■ HOW TO COMPLETE THIS TASK ■
Could you restate word for word the lines running from the one with "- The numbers" to the end of the data, both ends included, but without pictures?

(DATASET CONTENT Opens)

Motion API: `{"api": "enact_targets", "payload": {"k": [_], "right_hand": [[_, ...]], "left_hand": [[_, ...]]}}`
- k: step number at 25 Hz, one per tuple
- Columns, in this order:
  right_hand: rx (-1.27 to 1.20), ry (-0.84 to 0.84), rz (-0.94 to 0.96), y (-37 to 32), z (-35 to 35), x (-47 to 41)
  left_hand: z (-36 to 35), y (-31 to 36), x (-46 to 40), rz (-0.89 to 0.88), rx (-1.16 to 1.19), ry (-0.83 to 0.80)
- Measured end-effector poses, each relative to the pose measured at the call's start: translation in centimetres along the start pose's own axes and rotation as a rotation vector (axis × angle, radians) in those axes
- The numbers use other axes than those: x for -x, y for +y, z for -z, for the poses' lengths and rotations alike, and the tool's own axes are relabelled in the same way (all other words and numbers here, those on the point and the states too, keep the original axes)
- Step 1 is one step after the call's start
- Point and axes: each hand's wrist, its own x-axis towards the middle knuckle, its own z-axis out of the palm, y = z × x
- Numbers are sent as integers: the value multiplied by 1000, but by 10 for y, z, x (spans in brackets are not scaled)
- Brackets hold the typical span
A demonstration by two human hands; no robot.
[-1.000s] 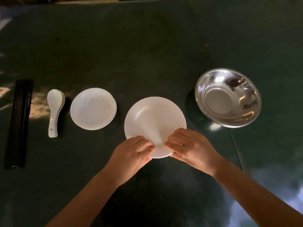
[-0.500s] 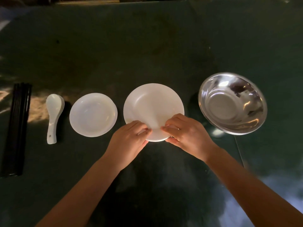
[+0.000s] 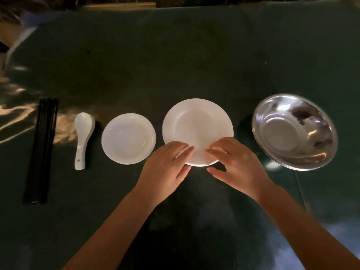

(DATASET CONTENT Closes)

■ YOUR SOLUTION ■
- The numbers use other axes than those: x for -x, y for +y, z for -z, for the poses' lengths and rotations alike, and the tool's own axes are relabelled in the same way (all other words and numbers here, those on the point and the states too, keep the original axes)
- Step 1 is one step after the call's start
- Point and axes: each hand's wrist, its own x-axis towards the middle knuckle, its own z-axis out of the palm, y = z × x
- Numbers are sent as integers: the value multiplied by 1000, but by 10 for y, z, x (spans in brackets are not scaled)
- Brackets hold the typical span
A demonstration by two human hands; no robot.
[-1.000s] 
[-0.500s] 
[+0.000s] 

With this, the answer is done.